1. In a large number of cases, the underlying etiology of sudden cardiac death (SCD) affecting children and young adults remains elusive despite comprehensive autopsy efforts.
2. In this prospectively collected, population-based case series of 490 cases of SCD in Australia and New Zealand, 40% of cases were unexplained by conventional methods; a clinically relevant gene mutation was identified in 31 of 113 originally unexplained cases (27%).
Evidence Rating Level: 4 (Below Average)
Study Rundown: Sudden cardiac death among children and young adults is a devastating event, with myriad causes including structural heart diseases such as hypertrophic and dilated cardiomyopathy as well as primary arrhythmogenic disorders such as long-QT syndrome. Previous epidemiologic studies in this area have been hampered by relatively small size and retrospective design. Furthermore, up to one third of cases of SCD affecting children and young adults remain unexplained in traditional autopsy series.

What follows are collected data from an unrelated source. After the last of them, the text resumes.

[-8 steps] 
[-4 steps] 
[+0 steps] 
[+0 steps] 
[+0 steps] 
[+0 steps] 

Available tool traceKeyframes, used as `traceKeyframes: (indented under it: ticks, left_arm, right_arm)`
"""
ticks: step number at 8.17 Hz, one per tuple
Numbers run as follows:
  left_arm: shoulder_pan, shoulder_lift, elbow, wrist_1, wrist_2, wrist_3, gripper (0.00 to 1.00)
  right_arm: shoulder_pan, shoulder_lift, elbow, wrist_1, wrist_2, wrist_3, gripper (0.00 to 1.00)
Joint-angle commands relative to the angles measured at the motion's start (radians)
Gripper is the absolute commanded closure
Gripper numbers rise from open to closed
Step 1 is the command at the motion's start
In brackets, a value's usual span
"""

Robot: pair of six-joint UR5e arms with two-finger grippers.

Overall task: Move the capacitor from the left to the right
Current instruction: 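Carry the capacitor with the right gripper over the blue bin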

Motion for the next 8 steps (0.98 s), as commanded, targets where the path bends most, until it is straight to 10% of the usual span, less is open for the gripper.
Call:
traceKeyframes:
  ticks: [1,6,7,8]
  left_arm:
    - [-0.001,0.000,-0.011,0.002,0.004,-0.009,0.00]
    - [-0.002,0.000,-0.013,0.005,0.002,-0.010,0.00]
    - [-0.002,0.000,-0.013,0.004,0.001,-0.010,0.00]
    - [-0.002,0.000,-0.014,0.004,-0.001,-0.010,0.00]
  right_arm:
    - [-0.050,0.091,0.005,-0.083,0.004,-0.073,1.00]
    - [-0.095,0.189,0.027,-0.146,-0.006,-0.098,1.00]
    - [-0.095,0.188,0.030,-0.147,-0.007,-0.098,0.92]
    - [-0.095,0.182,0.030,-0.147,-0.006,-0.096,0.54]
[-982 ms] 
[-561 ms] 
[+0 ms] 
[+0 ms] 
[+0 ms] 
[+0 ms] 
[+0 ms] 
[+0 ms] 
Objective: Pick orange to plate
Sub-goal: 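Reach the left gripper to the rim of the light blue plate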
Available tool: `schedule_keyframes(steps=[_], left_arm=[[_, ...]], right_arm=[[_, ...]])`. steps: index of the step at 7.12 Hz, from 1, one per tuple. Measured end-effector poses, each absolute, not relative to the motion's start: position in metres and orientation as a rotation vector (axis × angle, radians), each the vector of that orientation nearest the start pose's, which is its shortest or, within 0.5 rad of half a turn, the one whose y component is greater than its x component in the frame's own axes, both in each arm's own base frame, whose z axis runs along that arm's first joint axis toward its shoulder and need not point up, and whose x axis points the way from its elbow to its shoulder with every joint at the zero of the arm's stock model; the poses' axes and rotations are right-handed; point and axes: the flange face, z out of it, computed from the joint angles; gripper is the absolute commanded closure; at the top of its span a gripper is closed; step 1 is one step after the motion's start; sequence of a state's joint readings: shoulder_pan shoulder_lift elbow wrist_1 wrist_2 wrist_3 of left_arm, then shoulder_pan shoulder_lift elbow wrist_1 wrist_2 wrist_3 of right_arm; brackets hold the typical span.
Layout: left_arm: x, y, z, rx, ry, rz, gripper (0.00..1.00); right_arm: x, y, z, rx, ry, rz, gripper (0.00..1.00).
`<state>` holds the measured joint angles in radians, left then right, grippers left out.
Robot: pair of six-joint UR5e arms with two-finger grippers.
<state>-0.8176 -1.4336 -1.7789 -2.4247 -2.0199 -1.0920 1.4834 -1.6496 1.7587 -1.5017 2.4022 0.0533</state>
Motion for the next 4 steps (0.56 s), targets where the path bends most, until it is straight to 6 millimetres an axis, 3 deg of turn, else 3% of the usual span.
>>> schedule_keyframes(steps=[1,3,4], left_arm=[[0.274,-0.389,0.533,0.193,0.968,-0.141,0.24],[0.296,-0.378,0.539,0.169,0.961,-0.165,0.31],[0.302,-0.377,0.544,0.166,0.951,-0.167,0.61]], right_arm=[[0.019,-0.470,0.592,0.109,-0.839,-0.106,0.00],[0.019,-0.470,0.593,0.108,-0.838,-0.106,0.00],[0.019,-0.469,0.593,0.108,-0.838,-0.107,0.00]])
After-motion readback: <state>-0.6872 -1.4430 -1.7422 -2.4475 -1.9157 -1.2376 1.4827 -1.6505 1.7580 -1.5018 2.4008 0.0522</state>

This was a 3-year prospectively collected, population-based case series of 490 cases of SCD affecting individuals aged 1 to 35 years of age in Australia and New Zealand. There was an annual incidence of SCD of 1.3 cases per 100 000 persons 1 to 35 years of age, with the highest incidence in the 31 to 35 age bracket. Overall, unexplained cardiac death was the most common finding among all patients. It was more likely to have occurred in women or girls than in men or boy; in younger persons; and during sleep or during the night-time hours between 6pm and 6am, cutting against prior thought that these events might be exercise-induced. When adjusted in a multivariate analysis, younger age group and death at night were significantly associated with SCD. The most common explained causes included coronary artery disease and inherited cardiomyopathies. The majority of deaths occurred during sleeping hours. In cases in which the comprehensive autopsy did not yield a cause of death a clinically relevant gene mutation was identified in 27% of the cases.
The authors found that unexplained cardiac death This case series lends support to the notion that a “molecular autopsy” approach to sudden cardiac death could increase the diagnostic yield beyond that which is afforded by traditional histologic and toxicologic approaches. Further research is necessary to delineate further these underlying genetic causes.
Relevant Reading: Sudden death in young adults
In-Depth [case series]: This incidence study involved a prospectively collected, population based case series of all sudden cardiac deaths affecting individuals aged 1 to 35 years in Australia and New Zealand. Cases were drawn from every available national registry; however, the reported figures do not include cases in which there were insufficient data to determine if the death was sudden, or successfully resuscitated out-of-hospital events. In each case, a comprehensive autopsy process including histological and pathological techniques was followed. If the sudden cardiac death cause remained unexplained, a “molecular autopsy” was attempted, involving the analysis of at least 59 candidate cardiac genes with a variety of genetic techniques (which changed rapidly during the course of the study period).
There was an annual incidence of SCD of 1.3 cases per 100 000 persons 1 to 35 years of age, with the highest incidence in the 31 to 35 age bracket (3.2 cases per 100 000); this is a slightly lower overall incidence compared to retrospective studies of SCD from England and Wales as well as Denmark. Overall, unexplained cardiac death occurred in 40% of patients. The most common explained causes included coronary artery disease (24%, primarily in the oldest age group) and inherited cardiomyopathies (16%). The majority of deaths occurred during sleeping hours. In cases in which the comprehensive autopsy did not yield a cause of death, at least 59 cardiac genes were analyzed for pathogenic mutations; of these studies, a clinically relevant gene mutation was identified in 31 of 113 cases (27%).